Print the lines of the listing below verbatim from its first line through the line bearing "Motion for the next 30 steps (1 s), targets". Any pictures are to be omitted.

—————

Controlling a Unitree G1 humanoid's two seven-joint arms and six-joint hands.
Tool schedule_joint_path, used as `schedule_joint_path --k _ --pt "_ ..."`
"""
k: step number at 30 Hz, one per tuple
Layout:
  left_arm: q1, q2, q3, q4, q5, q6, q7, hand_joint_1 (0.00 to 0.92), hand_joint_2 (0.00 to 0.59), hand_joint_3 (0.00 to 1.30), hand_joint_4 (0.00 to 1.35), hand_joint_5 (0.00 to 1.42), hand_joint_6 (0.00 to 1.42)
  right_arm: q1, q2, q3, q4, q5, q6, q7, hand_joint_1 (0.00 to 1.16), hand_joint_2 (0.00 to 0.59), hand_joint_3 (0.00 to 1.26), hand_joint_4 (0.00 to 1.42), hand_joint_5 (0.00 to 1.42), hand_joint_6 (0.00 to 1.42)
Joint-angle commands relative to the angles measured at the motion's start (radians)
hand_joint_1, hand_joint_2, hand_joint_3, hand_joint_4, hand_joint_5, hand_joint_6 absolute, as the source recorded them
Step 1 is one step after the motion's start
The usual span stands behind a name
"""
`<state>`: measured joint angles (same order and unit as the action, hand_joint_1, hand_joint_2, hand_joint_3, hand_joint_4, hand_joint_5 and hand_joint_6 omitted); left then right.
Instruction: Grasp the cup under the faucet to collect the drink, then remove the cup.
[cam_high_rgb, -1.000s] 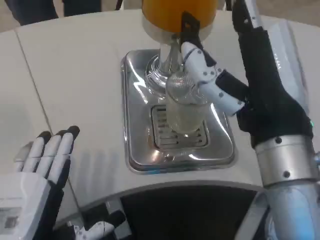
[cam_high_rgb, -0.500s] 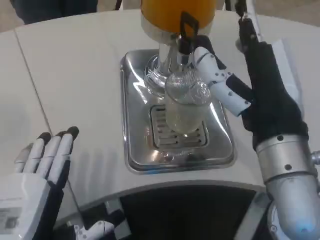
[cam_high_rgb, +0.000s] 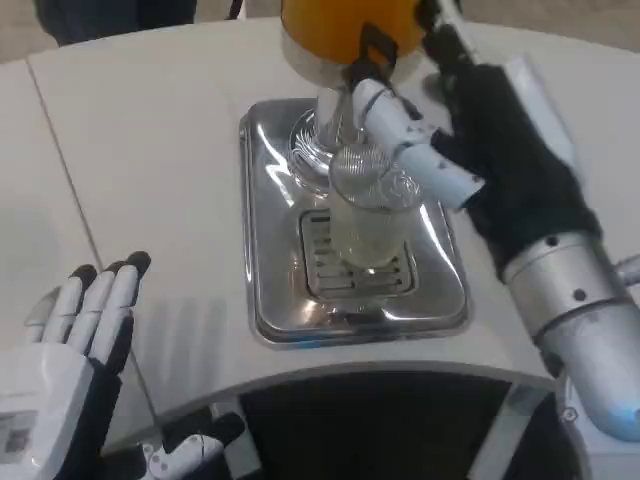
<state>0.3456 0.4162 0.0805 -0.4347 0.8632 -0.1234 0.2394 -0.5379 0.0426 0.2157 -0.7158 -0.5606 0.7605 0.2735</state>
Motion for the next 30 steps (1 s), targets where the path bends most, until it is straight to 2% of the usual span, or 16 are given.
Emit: schedule_joint_path --k 1,5,10,13,17,21,24,28,30 --pt "0.006 -0.001 0.002 0.018 -0.011 -0.009 -0.003 0.208 0.101 0.0 0.0 0.0 0.06 -0.002 -0.057 0.021 -0.01 0.014 0.007 0.038 0.4 0.456 0.0 0.0 0.0 0.04" --pt "0.001 -0.003 -0.002 0.021 -0.012 -0.008 -0.005 0.209 0.101 0.0 0.0 0.01 0.06 -0.017 -0.084 -0.03 -0.001 0.062 0.016 0.05 0.39 0.455 0.0 0.0 0.0 0.06" --pt "-0.002 -0.006 -0.001 0.024 -0.015 -0.006 -0.003 0.209 0.101 0.0 0.0 0.01 0.06 -0.008 -0.109 -0.039 0.004 0.094 0.014 0.048 0.39 0.45 0.0 0.0 0.0 0.06" --pt "-0.003 -0.007 -0.002 0.026 -0.018 -0.008 -0.001 0.209 0.102 0.0 0.0 0.01 0.06 -0.041 -0.15 -0.03 0.025 0.107 0.009 0.075 0.38 0.447 0.0 0.0 0.0 0.05" --pt "-0.007 -0.009 -0.005 0.028 -0.019 -0.006 -0.002 0.21 0.102 0.0 0.0 0.01 0.07 -0.088 -0.198 -0.014 0.046 0.118 0.032 0.111 0.38 0.445 0.0 0.0 0.0 0.05" --pt "-0.009 -0.009 -0.004 0.033 -0.025 -0.007 0.002 0.21 0.102 0.0 0.0 0.01 0.07 -0.119 -0.226 -0.005 0.053 0.14 0.071 0.136 0.34 0.447 0.01 0.0 0.0 0.05" --pt "-0.013 -0.007 -0.003 0.042 -0.03 -0.011 0.006 0.21 0.102 0.0 0.0 0.02 0.07 -0.141 -0.264 0.024 0.046 0.128 0.076 0.15 0.31 0.437 0.01 0.0 0.0 0.05" --pt "-0.018 -0.006 -0.004 0.054 -0.038 -0.019 0.008 0.21 0.102 0.0 0.0 0.02 0.07 -0.144 -0.271 0.055 0.028 0.126 0.108 0.155 0.31 0.438 0.01 0.0 0.0 0.05" --pt "-0.02 -0.006 -0.004 0.06 -0.041 -0.022 0.01 0.21 0.102 0.0 0.0 0.02 0.07 -0.166 -0.308 0.099 0.019 0.098 0.116 0.176 0.31 0.438 0.02 0.0 0.0 0.05"
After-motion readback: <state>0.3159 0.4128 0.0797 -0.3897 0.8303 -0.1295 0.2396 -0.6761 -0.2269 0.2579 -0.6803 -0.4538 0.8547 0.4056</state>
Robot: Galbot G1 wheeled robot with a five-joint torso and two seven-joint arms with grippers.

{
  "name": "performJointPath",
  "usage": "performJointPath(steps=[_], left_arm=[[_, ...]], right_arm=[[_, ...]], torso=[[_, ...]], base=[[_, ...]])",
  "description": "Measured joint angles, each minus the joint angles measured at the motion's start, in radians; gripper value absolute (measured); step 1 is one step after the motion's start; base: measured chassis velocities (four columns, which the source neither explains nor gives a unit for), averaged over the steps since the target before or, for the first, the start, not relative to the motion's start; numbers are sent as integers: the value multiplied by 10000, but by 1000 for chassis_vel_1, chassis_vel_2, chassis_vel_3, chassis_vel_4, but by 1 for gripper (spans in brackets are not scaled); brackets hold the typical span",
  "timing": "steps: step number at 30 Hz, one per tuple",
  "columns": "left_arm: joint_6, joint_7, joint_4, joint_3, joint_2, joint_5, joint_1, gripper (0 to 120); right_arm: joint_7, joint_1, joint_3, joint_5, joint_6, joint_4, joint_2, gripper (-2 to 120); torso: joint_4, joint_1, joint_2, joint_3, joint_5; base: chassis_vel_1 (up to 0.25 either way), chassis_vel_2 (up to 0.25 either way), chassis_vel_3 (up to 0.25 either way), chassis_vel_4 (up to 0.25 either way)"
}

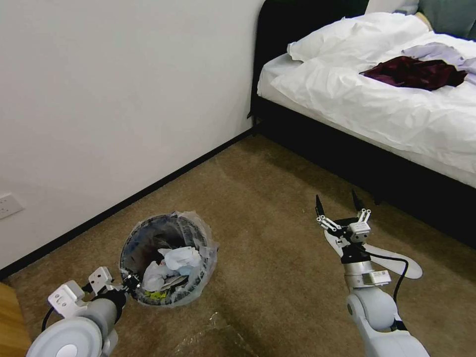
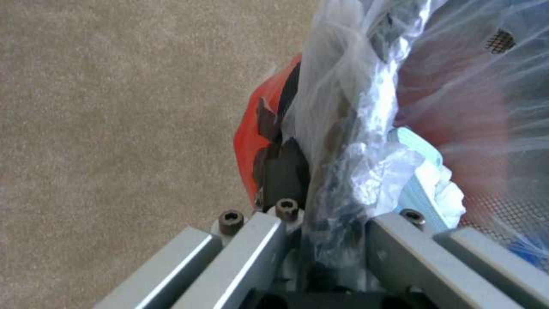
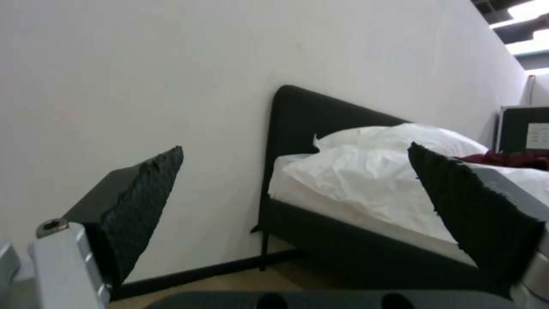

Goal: Pick up the trash bin and place the garbage on the floor into it.

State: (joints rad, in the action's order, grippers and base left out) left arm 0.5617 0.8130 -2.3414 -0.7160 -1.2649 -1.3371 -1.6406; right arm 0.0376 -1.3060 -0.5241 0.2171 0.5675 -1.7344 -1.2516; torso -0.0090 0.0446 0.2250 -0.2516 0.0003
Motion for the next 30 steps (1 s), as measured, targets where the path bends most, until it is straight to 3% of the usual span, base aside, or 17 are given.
performJointPath(steps=[19, 30], left_arm=[[23, 38, -90, -76, -20, -27, -46, 0], [24, 50, -109, -153, 216, -231, 31, 0]], right_arm=[[205, -22, -348, 203, 41, -13, 8, 100], [210, -81, -365, 211, -28, -33, -162, 100]], torso=[[0, 1, 0, -1, -1], [0, 1, 0, -1, -1]], base=[[0, 0, 0, 0], [0, 0, 0, 0]])
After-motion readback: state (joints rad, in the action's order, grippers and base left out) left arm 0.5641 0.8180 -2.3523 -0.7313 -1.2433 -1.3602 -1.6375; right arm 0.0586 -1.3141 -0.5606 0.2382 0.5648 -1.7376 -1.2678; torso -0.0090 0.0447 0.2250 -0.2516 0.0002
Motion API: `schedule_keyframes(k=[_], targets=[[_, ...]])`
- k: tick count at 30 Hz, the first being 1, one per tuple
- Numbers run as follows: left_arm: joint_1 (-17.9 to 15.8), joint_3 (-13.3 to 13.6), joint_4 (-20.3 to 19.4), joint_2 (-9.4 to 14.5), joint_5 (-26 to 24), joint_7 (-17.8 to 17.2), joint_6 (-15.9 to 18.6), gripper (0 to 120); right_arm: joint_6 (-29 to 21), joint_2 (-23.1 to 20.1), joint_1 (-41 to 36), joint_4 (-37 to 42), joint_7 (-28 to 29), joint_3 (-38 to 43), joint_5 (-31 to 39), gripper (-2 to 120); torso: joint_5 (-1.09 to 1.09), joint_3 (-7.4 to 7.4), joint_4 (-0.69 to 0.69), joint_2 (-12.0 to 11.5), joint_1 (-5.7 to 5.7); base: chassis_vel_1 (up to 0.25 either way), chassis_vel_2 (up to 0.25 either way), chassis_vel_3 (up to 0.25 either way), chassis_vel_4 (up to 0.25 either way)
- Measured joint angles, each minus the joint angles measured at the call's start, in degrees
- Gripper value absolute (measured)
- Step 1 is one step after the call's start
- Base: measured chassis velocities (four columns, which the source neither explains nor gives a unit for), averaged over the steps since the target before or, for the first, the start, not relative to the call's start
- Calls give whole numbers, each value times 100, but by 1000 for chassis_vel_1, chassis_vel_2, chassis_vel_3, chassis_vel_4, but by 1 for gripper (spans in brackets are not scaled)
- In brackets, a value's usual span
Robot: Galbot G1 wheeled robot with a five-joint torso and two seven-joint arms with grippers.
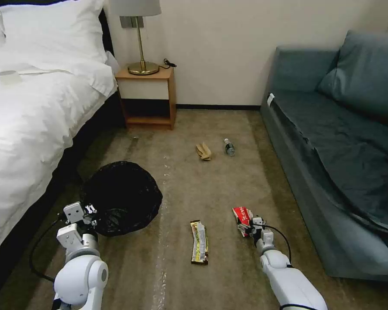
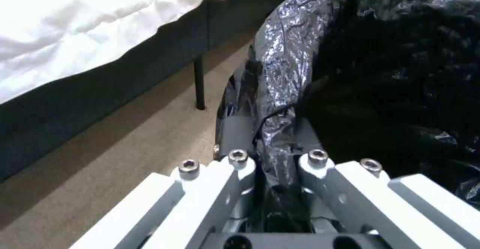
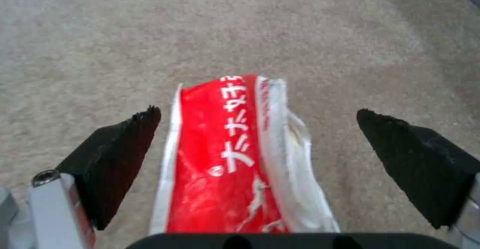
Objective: Pick up the trash bin, then pick up the garbage on the floor and place it into the trash bin.
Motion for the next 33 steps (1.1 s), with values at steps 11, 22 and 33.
schedule_keyframes(k=[11,22,33], targets=[[23,-20,-99,-12,5,4,-16,4,377,123,176,-564,-126,288,-261,75,1,0,0,0,0,0,0,0,0],[78,-39,-124,-21,-12,6,-20,4,515,136,-16,-499,-111,435,-402,33,2,0,-1,0,0,0,0,0,0],[164,-23,-203,111,-105,115,70,4,612,134,-104,-366,-93,547,-458,0,1,0,-1,0,0,0,0,0,0]])
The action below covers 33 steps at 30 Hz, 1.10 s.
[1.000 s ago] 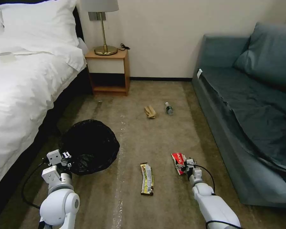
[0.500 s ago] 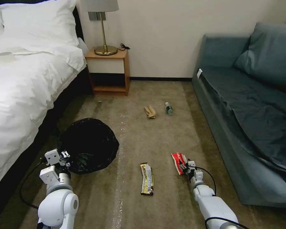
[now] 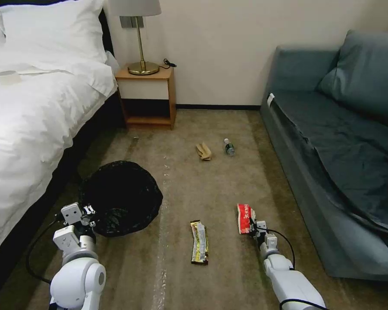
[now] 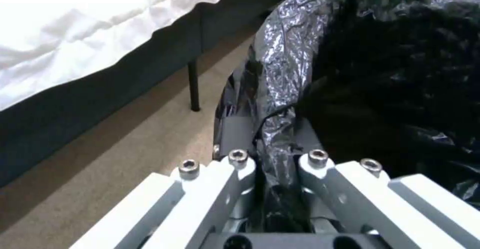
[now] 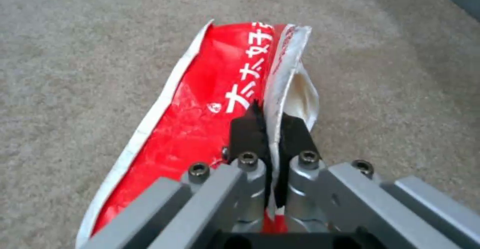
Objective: Pick up the trash bin, then pick up the garbage on the floor and place it into the trash bin.
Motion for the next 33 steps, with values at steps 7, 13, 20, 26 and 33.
schedule_keyframes(k=[7,13,20,26,33], targets=[[34,-2,-15,29,-2,35,10,4,229,3,-62,166,3,2,-20,0,0,0,0,0,0,0,0,0,0],[68,22,100,164,-32,35,20,4,409,-27,-299,1097,152,-94,94,0,-1,0,0,0,0,0,0,0,0],[35,35,321,223,-91,97,13,4,236,-115,-622,3266,866,-709,66,0,0,1,-1,0,0,0,0,0,0],[-58,98,402,228,-123,140,24,4,-222,-163,-679,4813,1354,-1714,133,0,-1,0,1,0,0,0,0,0,0],[-199,284,396,207,-138,134,157,4,-312,-86,-446,5392,1698,-3237,85,0,2,1,0,0,0,0,0,0,0]])
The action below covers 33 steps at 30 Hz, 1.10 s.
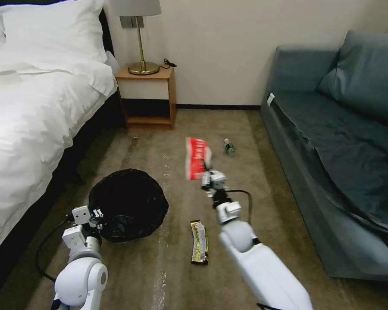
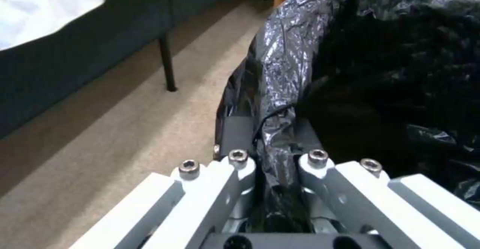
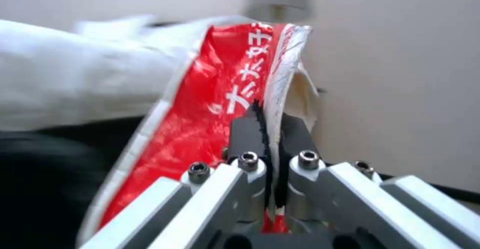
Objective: Pick up the trash bin, then pick up the garbage on the floor and place it into the trash bin.
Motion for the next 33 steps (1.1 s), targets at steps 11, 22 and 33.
schedule_keyframes(k=[11,22,33], targets=[[-87,189,10,-105,-111,-34,98,4,162,244,176,-175,-96,-745,-145,0,-3,0,0,0,0,0,0,0,0],[-102,353,7,-182,-54,-48,98,4,261,313,96,-408,-182,-782,-278,0,-2,-1,0,0,0,0,0,0,0],[-133,365,40,-191,-19,-52,97,4,260,296,16,-384,-203,-769,-340,41,-2,0,0,0,0,0,0,0,0]])
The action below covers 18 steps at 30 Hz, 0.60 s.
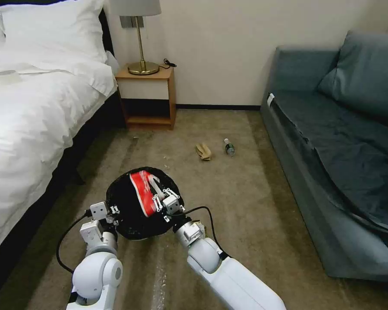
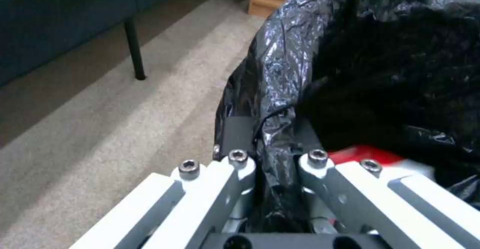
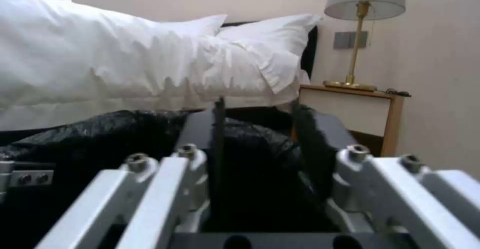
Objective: Pick up the trash bin, then pick up the garbage on the floor and place it into the trash bin.
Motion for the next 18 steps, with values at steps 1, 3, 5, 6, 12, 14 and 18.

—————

| Worked solution |
Controlling a Unitree G1 humanoid's two seven-joint arms and six-joint hands.
Tool schedule_joint_path, used as `schedule_joint_path --k _ --pt "_ ..."`
"""
k: step number at 30 Hz, one per tuple
Layout:
  left_arm: q1, q2, q3, q4, q5, q6, q7, hand_joint_1 (0.00 to 0.92), hand_joint_2 (0.00 to 0.59), hand_joint_3 (0.00 to 1.30), hand_joint_4 (0.00 to 1.35), hand_joint_5 (0.00 to 1.42), hand_joint_6 (0.00 to 1.42)
  right_arm: q1, q2, q3, q4, q5, q6, q7, hand_joint_1 (0.00 to 1.16), hand_joint_2 (0.00 to 0.59), hand_joint_3 (0.00 to 1.26), hand_joint_4 (0.00 to 1.42), hand_joint_5 (0.00 to 1.42), hand_joint_6 (0.00 to 1.42)
Joint-angle commands relative to the angles measured at the motion's start (radians)
hand_joint_1, hand_joint_2, hand_joint_3, hand_joint_4, hand_joint_5, hand_joint_6 absolute, as the source recorded them
Step 1 is one step after the motion's start
The usual span stands behind a name
"""
`<state>`: measured joint angles (same order and unit as the action, hand_joint_1, hand_joint_2, hand_joint_3, hand_joint_4, hand_joint_5 and hand_joint_6 omitted); left then right.
Instruction: Grasp the cup under the faucet to collect the drink, then remove the cup.
[cam_high_rgb, -1.000s] 
[cam_high_rgb, -0.500s] 
[cam_high_rgb, +0.000s] 
<state>0.3456 0.4162 0.0805 -0.4347 0.8632 -0.1234 0.2394 -0.5379 0.0426 0.2157 -0.7158 -0.5606 0.7605 0.2735</state>
Motion for the next 30 steps (1 s), targets where the path bends most, until it is straight to 2% of the usual span, or 16 are given.

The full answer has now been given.